Samsung Alpha 21364 (EV7) processors
Introduction: January 2002
The first news about the architecture of 21364 (EV7) was from a Microprocessor Forum in October of 1998. It said that the processor would be based upon the core of EV6 but with a Direct Rambus DRAM controller (presumably, 4-channel) and a L2 cache (1.5MB write-back 6-way set associative) both integrated. It was also mentioned that no core modifications were planned, though could be another reason: no one could handle this hard task because not so many processor designing engineers were employed by Compaq those days. The design was expected to be completed by 2000.
Hewlett-Packard inherited the Alpha architecture after the acquisition of Compaq, though didn't need that bequest in fact. It developed the PA-RISC (Precision Architecture RISC) architecture on its own and held an alliance with Intel to develop the IA-64 architecture (renamed to the Itanium architecture later). So, HP's actions regarding the Alpha architecture were limited to selling EV6/EV67/EV68-based servers inherited from Compaq and launching EV7 into production. Anyway, EV7 was presented finally in January of 2002.

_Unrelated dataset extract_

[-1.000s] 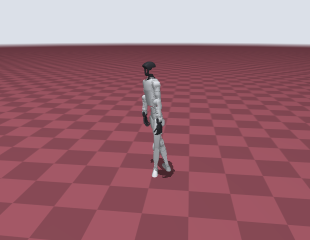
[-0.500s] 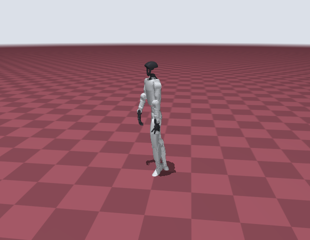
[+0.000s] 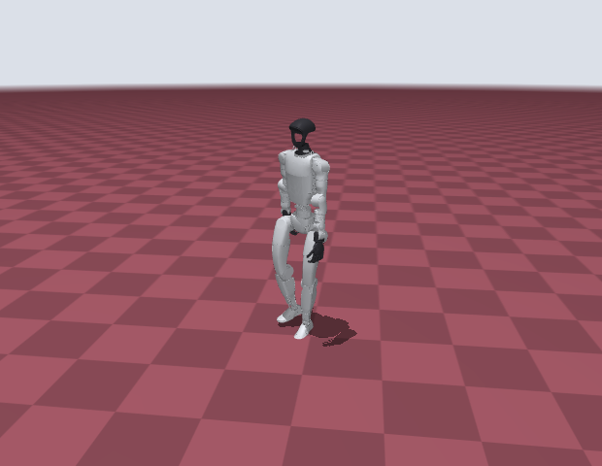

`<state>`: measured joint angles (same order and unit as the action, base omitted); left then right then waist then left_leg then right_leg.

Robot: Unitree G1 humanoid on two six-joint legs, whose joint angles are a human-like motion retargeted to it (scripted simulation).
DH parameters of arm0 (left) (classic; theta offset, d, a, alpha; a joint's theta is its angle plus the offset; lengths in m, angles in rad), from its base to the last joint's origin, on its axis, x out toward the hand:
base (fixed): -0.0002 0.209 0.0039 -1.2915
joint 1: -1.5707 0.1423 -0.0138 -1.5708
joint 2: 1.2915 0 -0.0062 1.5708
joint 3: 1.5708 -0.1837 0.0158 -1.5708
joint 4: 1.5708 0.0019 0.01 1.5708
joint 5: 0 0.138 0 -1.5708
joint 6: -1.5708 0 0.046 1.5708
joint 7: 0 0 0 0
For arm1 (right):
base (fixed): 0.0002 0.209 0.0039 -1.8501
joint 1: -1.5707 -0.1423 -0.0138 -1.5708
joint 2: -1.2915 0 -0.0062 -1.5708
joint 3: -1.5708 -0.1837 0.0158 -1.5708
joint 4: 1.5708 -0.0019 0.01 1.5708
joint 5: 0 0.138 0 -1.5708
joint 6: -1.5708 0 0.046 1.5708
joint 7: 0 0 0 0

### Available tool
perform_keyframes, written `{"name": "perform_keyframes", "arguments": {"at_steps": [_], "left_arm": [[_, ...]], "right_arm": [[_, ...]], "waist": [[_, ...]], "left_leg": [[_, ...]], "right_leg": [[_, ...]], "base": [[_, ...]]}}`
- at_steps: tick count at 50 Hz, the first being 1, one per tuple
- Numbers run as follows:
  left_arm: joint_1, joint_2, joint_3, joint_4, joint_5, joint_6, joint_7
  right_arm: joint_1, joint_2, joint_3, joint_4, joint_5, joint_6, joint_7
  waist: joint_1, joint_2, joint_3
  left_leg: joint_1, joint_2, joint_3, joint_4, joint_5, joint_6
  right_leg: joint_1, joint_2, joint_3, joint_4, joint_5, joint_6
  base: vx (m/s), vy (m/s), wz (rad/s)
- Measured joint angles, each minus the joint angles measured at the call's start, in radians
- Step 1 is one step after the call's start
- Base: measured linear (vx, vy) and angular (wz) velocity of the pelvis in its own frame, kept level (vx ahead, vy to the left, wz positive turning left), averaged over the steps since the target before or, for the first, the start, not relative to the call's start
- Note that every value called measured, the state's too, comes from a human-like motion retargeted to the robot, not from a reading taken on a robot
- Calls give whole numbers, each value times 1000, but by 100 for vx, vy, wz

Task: In place motions

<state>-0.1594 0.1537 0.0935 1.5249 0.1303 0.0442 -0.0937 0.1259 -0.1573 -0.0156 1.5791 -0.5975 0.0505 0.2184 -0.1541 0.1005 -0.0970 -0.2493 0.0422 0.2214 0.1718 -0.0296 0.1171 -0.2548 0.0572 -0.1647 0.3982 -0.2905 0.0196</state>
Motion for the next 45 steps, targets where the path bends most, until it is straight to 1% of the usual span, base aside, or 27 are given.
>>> {"name": "perform_keyframes", "arguments": {"at_steps": [2, 3, 5, 6, 7, 8, 9, 10, 12, 13, 15, 17, 19, 22, 25, 29, 32, 35, 37, 40, 43, 45], "left_arm": [[-13, 6, -25, -15, 22, -2, -7], [-21, 7, -37, -20, 31, -2, -9], [-29, 1, -61, -26, 40, -4, -14], [-31, 1, -73, -26, 40, -2, -21], [-30, -2, -81, -26, 41, 0, -26], [-21, -8, -84, -26, 43, 0, -27], [-9, -17, -80, -25, 44, 0, -23], [5, -28, -73, -23, 44, -1, -17], [34, -37, -40, -19, 24, -9, -11], [46, -37, -29, -13, 6, -13, -16], [64, -35, -2, 7, -16, -11, -24], [72, -34, 16, 30, -7, -1, -20], [70, -33, 7, 39, 12, 5, -22], [58, -29, -34, 35, 24, 8, -38], [45, -38, -69, 27, 20, 9, -41], [24, -56, -102, 8, 5, 7, -48], [11, -59, -132, -18, -1, 3, -56], [-1, -52, -156, -42, -2, 0, -64], [-3, -43, -149, -52, -1, -1, -66], [-7, -27, -129, -51, -1, -1, -69], [-13, -12, -94, -29, 13, 7, -61], [-12, -6, -65, -11, 30, 13, -46]], "right_arm": [[11, 6, 7, 11, -25, 10, -6], [14, 8, 9, 16, -35, 14, -6], [32, 12, 15, 15, -46, 19, -4], [39, 18, 18, 10, -52, 21, 3], [46, 22, 20, 4, -61, 25, 10], [52, 26, 18, -4, -74, 29, 17], [55, 30, 10, -16, -95, 34, 22], [56, 33, -2, -30, -120, 39, 26], [43, 39, -8, -69, -169, 32, 19], [35, 41, -5, -89, -188, 22, 9], [15, 39, 13, -120, -213, 0, -22], [-2, 38, 21, -138, -217, -22, -50], [-17, 40, 16, -153, -208, -37, -53], [-28, 44, 4, -166, -203, -41, -28], [-22, 48, 2, -165, -212, -44, -23], [-17, 44, 15, -148, -224, -37, -25], [-21, 34, 20, -140, -221, -28, -8], [-31, 20, 20, -142, -200, -22, 11], [-49, 8, 29, -141, -178, -24, 24], [-86, -8, 42, -137, -145, -29, 48], [-127, -21, 67, -132, -113, -25, 55], [-154, -24, 82, -118, -94, -21, 49]], "waist": [[-45, -3, 38], [-59, -18, 58], [-47, -64, 86], [1, -80, 91], [48, -94, 93], [96, -102, 86], [116, -108, 82], [122, -113, 79], [160, -123, 78], [125, -121, 81], [90, -116, 78], [116, -116, 65], [105, -113, 67], [102, -112, 72], [69, -94, 64], [40, -67, 57], [39, -56, 50], [9, -40, 45], [7, -36, 39], [6, -34, 31], [54, -53, 20], [111, -83, 9]], "left_leg": [[10, -34, -97, 9, 20, -2], [22, -63, -134, 13, 26, -1], [59, -125, -162, 12, 32, 5], [72, -135, -158, 12, 30, 5], [82, -143, -155, 11, 29, 5], [86, -150, -151, 11, 30, 6], [91, -162, -170, 10, 34, 7], [96, -177, -201, 8, 39, 7], [111, -186, -195, -7, 45, 12], [115, -196, -232, -7, 53, 15], [118, -203, -257, -9, 59, 18], [113, -195, -219, -14, 55, 21], [114, -194, -219, -15, 56, 23], [112, -187, -198, -11, 46, 26], [102, -163, -170, -4, 31, 23], [95, -110, -67, -14, 11, 13], [93, -66, 63, -29, -13, 6], [90, -21, 178, -37, -45, 0], [101, 14, 314, -42, -72, -12], [136, 51, 533, -56, -107, -42], [196, 49, 782, -85, -130, -83], [228, 16, 905, -110, -138, -106]], "right_leg": [[16, 13, 28, -67, 23, -15], [38, 9, 28, -116, 57, -25], [86, -16, 9, -214, 209, -67], [114, -17, 30, -207, 167, -64], [138, -31, 3, -199, 135, -65], [156, -70, -119, -192, 122, -72], [162, -85, -151, -187, 119, -69], [161, -88, -138, -184, 120, -62], [181, -87, -126, -196, 113, -61], [210, -91, -172, -222, 114, -59], [213, -82, -193, -232, 115, -69], [203, -84, -150, -227, 113, -60], [197, -88, -164, -224, 118, -59], [176, -91, -144, -199, 118, -62], [133, -88, -123, -164, 108, -73], [98, -91, -152, -143, 72, -74], [109, -108, -271, -157, 38, -71], [110, -139, -427, -160, 16, -39], [106, -163, -499, -146, 5, -11], [132, -192, -696, -138, 0, 8], [162, -217, -865, -126, 4, 7], [147, -241, -871, -112, 26, 2]], "base": [[-3, -3, 288], [0, -1, 259], [7, 1, 175], [15, 3, 54], [20, 5, -9], [21, 6, 30], [20, 7, 91], [14, 5, 80], [8, 3, 60], [6, 2, 111], [6, 4, 60], [3, 5, -44], [0, 0, 0], [-1, 0, -6], [-6, 0, -48], [-14, -3, -153], [-23, -5, -268], [-26, -3, -291], [-27, 1, -358], [-26, 9, -392], [-18, 15, -441], [-10, 15, -439]]}}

As it had been expected, EV7 contained the core of EV68 with no modifications at all, also several units integrated additionally: two operating memory controllers (two Z-boxes, for Direct Rambus DRAM PC800), a multifunctional router (R-box, for multiprocessor support and networking) and a full-speed L2 cache memory (S-cache, 1.75MB write-back 7-way set associative). The data path to S-cache was 128-bit wide and the cache itself operated with significant latencies (12 cycles while reading). Both Z-boxes and R-box were clocked at 2/3 of a core frequency. Operating memory channels' speed depended on Z-boxes and was 1/2 of their frequency (1/3 of a core frequency respectively), though was DDR capable.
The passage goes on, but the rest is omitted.